Pattern 2: Reduced ovarian reserve
Day 2–4 FSH above 10 IU/L (often 12–25), AMH below 5 pmol/L (often well below for the patient''s age), normal LH. Sometimes the pattern emerges in the early 30s in women with previous chemotherapy, surgery, smoking history, or family history of early menopause. Not the same as menopause — these women still cycle and can still conceive, but ART success rates and natural conception rates are reduced.

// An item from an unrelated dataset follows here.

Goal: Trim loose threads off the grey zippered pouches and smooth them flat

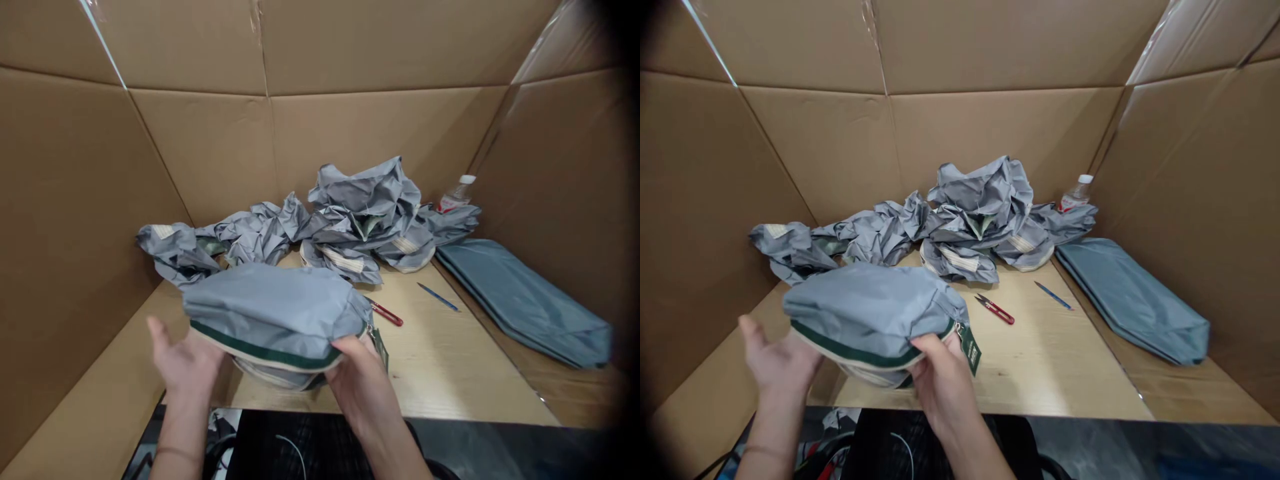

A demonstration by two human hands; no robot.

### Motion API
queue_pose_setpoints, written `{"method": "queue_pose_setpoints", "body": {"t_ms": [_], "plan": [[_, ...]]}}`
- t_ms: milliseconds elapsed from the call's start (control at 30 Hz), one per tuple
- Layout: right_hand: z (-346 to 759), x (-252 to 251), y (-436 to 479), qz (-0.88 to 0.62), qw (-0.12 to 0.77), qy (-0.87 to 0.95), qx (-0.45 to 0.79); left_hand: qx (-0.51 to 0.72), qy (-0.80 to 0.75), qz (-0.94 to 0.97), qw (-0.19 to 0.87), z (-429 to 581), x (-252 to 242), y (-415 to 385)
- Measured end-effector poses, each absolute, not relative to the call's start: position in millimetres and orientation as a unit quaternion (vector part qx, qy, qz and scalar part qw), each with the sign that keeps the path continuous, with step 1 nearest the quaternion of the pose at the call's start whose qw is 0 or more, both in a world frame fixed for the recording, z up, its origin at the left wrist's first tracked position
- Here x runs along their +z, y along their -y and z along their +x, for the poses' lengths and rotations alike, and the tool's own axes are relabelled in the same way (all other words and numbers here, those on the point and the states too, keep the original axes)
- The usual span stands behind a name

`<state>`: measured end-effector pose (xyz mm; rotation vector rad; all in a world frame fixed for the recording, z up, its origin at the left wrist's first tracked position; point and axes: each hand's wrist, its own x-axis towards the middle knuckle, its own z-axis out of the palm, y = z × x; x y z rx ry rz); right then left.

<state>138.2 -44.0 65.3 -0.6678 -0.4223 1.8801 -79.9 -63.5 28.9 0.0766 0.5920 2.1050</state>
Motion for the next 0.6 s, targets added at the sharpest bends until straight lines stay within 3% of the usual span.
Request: {"method": "queue_pose_setpoints", "body": {"t_ms": [233,600], "plan": [[128,61,40,-0.335,0.535,0.166,0.757,0.749,-0.368,-0.025,0.551,-11,65,70],[136,32,36,-0.416,0.562,0.319,0.64,0.778,-0.454,-0.026,0.434,-14,72,69]]}}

Pattern 3: Menopause / premature ovarian insufficiency
FSH consistently above 30 IU/L on two samples 4–6 weeks apart, LH usually above 20 IU/L, AMH below 1 pmol/L, oestradiol below 100 pmol/L. In women over 45 with appropriate symptoms (irregular periods then amenorrhoea, hot flushes), the Australasian Menopause Society confirms diagnosis is clinical and bloods are usually unnecessary. In women under 45, this hormone pattern confirms premature ovarian insufficiency and triggers genetic, autoimmune and chromosomal workup.
What Affects Accuracy
- Hormonal contraception — the pill, IUD with hormones, depot injections, and implants all suppress FSH, LH and (modestly) AMH. Stop hormonal contraception for at least 1–3 months before testing if accurate baseline values are needed.
- Pregnancy and recent pregnancy — both FSH and LH are suppressed for several months postpartum.
- Significant weight loss or weight gain within the past 3 months — both can disrupt the hypothalamic-pituitary axis and alter all three hormones.
- Stress, intense exercise, low body fat — can produce hypothalamic amenorrhoea with low FSH and LH (instead of the high FSH seen in true ovarian failure). The pattern matters for diagnosis.
- Time of day — less critical than for testosterone, but morning samples are still preferred for consistency.
Medicare and Cost in Australia
FSH and LH are covered under the standard MBS schedule for any clinical indication (irregular periods, suspected menopause, PCOS workup, infertility) and bulk-billed at most Australian labs with a GP referral. There is no annual frequency cap.
AMH coverage is more restricted. MBS items 66653 (assessing ovarian reserve before ART) and 66654 (premature ovarian failure investigation in women under 40) cover specific clinical situations. Outside these, AMH typically costs around A$70–95 out-of-pocket at major Australian labs. Some labs offer it as a self-funded "fertility check" panel for around A$150 including FSH, LH, oestradiol and AMH together.
Tracking Fertility Hormones Over Time
For women planning to defer pregnancy, considering egg freezing, on TRT, or being treated for PCOS or premature ovarian insufficiency, regular tracking matters. AMH typically only needs annual measurement. FSH and LH are more often tested as a one-off baseline. Most Australian pathology portals only show your past 1–2 results — uploading every fertility panel to BloodTrack graphs the multi-year trend, side by side with oestradiol, progesterone, prolactin, testosterone, SHBG, TSH, vitamin D, and the metabolic markers (HbA1c, lipids) that all influence and are influenced by reproductive hormones.
Bottom Line
AMH is the best single fertility marker — measure once, repeat annually for major decisions, and remember it does not directly predict natural conception. FSH and LH are most useful on cycle day 2–4 for ovarian-reserve assessment and PCOS workup, and on two samples 4–6 weeks apart (with FSH consistently above 30) to confirm menopause. Medicare covers FSH and LH freely, AMH only for ART planning and ovarian failure investigation.